Each year, December 22 is celebrated as National Mathematics Day in India in honour of one of the brightest minds Srinivasa Ramanujan. The day mark the birth anniversary of the Indian mathematician who made a name for himself around the world at a young age. The National Mathematics Day was declared on December 22 in 2012 by former Prime Minister Manmohan Singh to celebrate Ramanujan’s achievements.
The main aim of the National Mathematics Day is to raise awareness among people about the importance of mathematics for humanity’s development and progress.
Srinivasa Ramanujan was born on December 22, 1887, in Erode, Madras. A self-taught mathematician, he gained global fame by solving many mathematical problems considered unsolvable at the time.
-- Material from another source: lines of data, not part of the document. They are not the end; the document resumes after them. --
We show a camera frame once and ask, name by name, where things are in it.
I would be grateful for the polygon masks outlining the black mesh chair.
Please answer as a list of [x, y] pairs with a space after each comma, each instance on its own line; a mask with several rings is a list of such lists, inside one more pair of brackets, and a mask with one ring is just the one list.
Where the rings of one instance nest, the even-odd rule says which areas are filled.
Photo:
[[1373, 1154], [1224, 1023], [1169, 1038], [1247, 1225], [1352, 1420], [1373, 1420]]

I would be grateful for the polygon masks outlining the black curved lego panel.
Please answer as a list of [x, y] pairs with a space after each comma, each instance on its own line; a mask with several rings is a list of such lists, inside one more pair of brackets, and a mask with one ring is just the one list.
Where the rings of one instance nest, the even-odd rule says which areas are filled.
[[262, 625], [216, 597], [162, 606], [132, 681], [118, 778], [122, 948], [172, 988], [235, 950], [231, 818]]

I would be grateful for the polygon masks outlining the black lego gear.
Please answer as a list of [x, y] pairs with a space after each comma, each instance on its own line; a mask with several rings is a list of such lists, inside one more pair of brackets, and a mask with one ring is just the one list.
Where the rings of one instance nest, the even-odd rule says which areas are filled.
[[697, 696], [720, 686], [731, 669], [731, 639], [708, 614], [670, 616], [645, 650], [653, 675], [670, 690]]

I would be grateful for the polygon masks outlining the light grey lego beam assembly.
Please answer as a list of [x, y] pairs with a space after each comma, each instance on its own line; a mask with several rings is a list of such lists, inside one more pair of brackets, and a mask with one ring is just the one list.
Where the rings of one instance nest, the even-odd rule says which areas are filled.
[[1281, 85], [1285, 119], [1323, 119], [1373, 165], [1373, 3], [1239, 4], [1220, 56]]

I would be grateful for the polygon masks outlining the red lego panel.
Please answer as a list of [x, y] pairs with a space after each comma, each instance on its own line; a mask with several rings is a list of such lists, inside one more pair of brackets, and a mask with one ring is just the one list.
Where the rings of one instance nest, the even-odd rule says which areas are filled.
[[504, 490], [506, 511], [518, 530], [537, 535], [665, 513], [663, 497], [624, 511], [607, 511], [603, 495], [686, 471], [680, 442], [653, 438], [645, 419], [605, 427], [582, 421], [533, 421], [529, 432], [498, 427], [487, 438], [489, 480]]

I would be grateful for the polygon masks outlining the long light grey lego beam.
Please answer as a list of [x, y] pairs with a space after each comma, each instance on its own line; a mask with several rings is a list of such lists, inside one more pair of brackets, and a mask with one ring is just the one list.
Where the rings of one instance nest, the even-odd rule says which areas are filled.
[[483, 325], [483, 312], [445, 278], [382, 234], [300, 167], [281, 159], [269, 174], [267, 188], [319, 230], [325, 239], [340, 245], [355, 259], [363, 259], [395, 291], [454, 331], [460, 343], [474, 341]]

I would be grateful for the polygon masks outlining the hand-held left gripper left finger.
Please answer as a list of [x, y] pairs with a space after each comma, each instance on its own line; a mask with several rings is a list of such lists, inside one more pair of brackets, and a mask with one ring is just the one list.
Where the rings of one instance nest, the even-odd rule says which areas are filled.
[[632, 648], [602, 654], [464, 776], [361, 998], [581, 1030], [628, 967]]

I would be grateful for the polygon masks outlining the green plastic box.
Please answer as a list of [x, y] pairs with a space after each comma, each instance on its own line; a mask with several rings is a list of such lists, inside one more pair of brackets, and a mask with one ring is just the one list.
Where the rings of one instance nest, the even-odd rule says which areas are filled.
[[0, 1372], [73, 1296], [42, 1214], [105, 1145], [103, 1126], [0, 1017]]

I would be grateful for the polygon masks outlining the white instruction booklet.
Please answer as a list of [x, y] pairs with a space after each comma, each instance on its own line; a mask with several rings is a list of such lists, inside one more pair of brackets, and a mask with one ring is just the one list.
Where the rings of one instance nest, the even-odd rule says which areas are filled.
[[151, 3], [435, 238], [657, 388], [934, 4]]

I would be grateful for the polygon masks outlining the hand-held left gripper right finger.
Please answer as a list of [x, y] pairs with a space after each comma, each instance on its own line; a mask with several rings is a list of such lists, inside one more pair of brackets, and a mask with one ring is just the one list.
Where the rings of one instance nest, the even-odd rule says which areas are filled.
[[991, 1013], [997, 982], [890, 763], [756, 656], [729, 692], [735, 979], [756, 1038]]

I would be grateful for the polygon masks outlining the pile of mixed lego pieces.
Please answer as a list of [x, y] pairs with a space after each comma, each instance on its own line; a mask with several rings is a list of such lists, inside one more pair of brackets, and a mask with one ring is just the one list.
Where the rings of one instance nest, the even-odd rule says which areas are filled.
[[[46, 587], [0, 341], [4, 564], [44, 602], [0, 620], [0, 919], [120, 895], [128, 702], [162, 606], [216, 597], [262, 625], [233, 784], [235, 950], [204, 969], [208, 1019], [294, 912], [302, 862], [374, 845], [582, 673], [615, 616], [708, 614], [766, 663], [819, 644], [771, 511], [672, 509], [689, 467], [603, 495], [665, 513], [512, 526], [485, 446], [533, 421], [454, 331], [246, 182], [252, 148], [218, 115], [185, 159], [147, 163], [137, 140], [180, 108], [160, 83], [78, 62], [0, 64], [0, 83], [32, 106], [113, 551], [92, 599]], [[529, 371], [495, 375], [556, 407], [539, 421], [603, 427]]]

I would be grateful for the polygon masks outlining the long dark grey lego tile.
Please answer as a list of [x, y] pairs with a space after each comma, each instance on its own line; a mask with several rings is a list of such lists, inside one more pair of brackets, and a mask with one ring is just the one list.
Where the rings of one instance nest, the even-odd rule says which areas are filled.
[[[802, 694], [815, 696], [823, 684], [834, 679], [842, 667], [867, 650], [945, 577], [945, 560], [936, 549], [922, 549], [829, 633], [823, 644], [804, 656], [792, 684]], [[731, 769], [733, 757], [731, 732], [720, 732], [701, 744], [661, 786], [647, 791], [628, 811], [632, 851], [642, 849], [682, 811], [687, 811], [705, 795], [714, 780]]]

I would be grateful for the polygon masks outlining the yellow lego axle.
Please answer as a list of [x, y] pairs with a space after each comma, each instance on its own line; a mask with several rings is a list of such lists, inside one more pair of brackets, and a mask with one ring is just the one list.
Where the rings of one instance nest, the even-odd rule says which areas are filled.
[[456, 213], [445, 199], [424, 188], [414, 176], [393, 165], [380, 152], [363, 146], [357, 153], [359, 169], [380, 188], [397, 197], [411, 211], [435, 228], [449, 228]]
Ramanujan had no formal education in mathematics which makes his massive contributions to mathematical fields like number theory, mathematical analysis, continued fractions and infinite series nothing short of miraculous.
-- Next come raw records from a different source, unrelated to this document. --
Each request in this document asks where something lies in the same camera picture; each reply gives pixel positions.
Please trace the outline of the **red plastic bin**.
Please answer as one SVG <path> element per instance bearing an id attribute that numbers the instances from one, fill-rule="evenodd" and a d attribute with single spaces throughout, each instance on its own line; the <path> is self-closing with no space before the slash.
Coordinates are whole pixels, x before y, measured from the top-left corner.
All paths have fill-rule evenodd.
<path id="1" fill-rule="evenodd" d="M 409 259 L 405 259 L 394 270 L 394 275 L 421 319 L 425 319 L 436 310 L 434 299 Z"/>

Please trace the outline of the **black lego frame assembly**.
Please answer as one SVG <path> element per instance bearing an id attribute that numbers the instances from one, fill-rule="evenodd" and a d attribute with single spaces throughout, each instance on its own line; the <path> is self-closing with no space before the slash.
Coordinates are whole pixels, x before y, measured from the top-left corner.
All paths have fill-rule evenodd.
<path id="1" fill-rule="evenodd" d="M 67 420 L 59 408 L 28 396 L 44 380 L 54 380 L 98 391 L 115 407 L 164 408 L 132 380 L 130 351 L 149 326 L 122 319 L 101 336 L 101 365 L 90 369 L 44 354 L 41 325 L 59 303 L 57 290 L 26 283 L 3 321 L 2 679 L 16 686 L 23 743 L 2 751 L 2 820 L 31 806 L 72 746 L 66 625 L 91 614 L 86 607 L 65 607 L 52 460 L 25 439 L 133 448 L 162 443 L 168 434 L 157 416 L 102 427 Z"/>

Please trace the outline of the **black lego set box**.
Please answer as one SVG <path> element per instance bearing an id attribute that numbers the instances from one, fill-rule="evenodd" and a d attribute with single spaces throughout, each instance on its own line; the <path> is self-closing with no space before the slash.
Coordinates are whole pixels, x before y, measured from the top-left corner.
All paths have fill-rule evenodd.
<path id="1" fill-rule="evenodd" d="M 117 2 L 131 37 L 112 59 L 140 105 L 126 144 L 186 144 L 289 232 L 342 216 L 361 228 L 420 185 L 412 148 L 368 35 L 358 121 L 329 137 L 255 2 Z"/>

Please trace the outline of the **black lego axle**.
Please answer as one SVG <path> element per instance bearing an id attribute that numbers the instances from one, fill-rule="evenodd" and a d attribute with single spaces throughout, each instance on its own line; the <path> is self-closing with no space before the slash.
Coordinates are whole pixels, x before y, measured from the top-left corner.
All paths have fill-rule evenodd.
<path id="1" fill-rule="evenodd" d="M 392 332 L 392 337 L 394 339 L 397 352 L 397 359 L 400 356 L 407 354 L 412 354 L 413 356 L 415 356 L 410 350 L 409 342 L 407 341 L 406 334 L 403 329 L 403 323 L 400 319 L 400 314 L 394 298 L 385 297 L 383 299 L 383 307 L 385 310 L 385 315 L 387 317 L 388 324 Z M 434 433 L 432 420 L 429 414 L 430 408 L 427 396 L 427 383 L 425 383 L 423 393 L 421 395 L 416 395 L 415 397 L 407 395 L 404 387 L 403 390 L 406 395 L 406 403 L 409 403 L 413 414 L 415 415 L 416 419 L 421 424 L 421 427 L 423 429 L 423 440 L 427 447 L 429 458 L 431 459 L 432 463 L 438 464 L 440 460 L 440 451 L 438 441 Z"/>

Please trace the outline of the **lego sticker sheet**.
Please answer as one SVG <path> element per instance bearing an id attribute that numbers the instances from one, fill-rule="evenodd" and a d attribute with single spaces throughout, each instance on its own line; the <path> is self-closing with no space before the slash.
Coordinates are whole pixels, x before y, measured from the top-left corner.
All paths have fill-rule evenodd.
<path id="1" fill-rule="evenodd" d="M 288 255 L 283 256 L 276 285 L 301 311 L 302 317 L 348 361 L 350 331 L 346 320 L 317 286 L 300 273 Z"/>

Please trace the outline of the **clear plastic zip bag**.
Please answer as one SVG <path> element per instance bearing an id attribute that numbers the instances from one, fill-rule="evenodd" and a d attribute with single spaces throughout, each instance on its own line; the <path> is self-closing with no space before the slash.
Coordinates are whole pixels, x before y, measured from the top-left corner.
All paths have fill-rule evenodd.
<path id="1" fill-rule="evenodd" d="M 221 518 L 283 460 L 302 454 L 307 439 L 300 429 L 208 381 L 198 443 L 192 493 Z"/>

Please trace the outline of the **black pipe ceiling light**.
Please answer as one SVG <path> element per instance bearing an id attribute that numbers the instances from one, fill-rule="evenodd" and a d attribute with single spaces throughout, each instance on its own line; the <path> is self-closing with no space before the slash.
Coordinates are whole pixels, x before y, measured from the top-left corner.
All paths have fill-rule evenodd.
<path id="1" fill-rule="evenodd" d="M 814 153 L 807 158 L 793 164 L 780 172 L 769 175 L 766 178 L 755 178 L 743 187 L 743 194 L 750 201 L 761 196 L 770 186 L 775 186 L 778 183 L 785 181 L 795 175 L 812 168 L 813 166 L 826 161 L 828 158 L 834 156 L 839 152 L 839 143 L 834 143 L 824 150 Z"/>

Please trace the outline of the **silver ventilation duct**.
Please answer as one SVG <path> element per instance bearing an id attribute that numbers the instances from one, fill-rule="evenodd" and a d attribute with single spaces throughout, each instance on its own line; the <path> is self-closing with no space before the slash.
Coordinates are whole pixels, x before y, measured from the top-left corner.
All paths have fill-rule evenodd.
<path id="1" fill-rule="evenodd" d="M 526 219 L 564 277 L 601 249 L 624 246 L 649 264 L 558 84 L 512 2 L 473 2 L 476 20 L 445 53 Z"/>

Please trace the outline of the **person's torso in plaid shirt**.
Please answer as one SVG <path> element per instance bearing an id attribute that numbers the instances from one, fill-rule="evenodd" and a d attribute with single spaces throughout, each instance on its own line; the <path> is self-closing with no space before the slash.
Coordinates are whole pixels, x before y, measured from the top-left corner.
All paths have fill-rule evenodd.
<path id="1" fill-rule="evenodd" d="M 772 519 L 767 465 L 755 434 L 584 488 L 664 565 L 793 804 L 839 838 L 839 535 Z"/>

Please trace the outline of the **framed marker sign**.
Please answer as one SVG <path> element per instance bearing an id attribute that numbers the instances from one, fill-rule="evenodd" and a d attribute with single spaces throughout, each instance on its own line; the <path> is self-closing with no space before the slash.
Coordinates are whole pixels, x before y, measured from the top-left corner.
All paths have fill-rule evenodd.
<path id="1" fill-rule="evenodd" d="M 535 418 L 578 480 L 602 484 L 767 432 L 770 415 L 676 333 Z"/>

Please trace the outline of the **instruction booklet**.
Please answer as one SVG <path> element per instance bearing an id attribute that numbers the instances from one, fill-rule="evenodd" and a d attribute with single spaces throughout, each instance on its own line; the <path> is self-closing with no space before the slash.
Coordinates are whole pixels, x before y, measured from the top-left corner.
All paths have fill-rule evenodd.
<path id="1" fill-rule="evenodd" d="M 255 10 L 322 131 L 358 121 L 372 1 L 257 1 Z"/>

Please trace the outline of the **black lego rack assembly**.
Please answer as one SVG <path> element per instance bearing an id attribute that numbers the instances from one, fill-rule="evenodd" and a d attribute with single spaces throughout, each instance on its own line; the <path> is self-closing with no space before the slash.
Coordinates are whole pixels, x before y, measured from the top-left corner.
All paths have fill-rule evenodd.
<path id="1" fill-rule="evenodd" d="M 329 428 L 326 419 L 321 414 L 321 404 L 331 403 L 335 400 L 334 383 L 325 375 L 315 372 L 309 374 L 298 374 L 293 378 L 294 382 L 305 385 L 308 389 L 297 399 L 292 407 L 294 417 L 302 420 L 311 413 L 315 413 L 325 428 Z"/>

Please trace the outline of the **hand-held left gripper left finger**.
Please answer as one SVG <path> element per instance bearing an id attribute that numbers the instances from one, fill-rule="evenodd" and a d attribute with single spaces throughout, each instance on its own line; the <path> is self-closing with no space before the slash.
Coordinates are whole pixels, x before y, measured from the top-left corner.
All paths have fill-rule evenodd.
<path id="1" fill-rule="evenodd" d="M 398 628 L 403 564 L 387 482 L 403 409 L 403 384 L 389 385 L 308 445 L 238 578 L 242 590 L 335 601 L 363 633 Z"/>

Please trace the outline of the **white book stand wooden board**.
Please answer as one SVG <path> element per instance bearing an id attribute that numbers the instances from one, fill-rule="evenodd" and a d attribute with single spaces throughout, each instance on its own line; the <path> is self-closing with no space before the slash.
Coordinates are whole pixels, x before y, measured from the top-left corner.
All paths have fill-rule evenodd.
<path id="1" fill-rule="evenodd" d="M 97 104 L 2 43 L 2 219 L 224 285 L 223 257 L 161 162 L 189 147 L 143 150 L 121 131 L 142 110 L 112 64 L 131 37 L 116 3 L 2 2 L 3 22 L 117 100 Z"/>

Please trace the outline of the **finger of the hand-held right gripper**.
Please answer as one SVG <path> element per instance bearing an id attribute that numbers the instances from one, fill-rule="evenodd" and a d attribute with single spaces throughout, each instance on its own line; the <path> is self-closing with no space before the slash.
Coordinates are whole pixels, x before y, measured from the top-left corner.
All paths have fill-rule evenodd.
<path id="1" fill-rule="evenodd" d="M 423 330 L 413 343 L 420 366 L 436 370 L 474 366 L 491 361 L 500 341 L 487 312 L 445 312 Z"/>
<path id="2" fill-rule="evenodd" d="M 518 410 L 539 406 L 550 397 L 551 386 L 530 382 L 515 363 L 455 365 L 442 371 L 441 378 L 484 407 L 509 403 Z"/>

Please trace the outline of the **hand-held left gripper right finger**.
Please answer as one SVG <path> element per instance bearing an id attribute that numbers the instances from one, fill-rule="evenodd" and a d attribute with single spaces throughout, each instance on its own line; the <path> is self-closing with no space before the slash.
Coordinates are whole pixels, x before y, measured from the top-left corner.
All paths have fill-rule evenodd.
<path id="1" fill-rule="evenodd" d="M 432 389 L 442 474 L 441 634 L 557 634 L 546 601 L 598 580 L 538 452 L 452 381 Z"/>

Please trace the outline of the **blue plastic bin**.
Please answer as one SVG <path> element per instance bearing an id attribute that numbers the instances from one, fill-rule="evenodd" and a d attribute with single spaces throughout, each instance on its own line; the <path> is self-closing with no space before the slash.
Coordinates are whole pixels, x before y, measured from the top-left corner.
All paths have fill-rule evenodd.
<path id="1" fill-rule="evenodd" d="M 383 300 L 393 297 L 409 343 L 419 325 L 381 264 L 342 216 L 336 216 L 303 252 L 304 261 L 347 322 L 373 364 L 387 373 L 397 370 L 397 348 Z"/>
In 1904, Ramanujan graduated from Town Higher Secondary School in 1904. He won the K Ranganatha Rao prize for mathematics. Besides math, Ramanujan also He attained distinctions among his peers in arithmetic, English, geography, and Tamil.
His genius led to a scholarship and the opportunity to join the Government Arts College in Kumbakonam. However, Ramanujan refused to study any other subject apart from mathematics and this got expelled from the college.
The turning point in his life came when he sent his mathematical work to renowned British mathematician GH Hardy. Ramanujan was working for the Chief Accountant of the Madras Port Trust at the time. The British mathematician presented Ramanujan’s papers to his peers at Trinity College in London. This was the first time that the Indian mathematician’s genius was recognised by the world.
A few months before World War I began, Ramanujan joined the Trinity College and received a Bachelor of Science (BSc) degree in 2016. On the back of a PhD from Cambridge and several accolades, he earned the membership of the London Mathematical Society in 1917. Then he became a Fellow of the Royal Society for his research on Elliptic Functions and theory of numbers in 2018. He became the first Indian to be elected a Fellow of Trinity College in October of the same year.
He returned to India in 1919. Plagued by health problems all his life, he sadly passed away at the young age of 32 the next year.
Ramanujan’s biggest contributions were to the fields of mathematical analysis, number theory, infinite series, and continued fractions. His work on Ramanujan prime, the Ramanujan theta function, partition formulae and mock theta functions continue to open new areas of research.
Among the most famous are Ramanujan Number- also called the magic number which is 1729. It is the smallest number that can be expressed as a sum of cubes of two different sets of numbers. Ramajuna Square is another mathematical puzzle that enthrals all.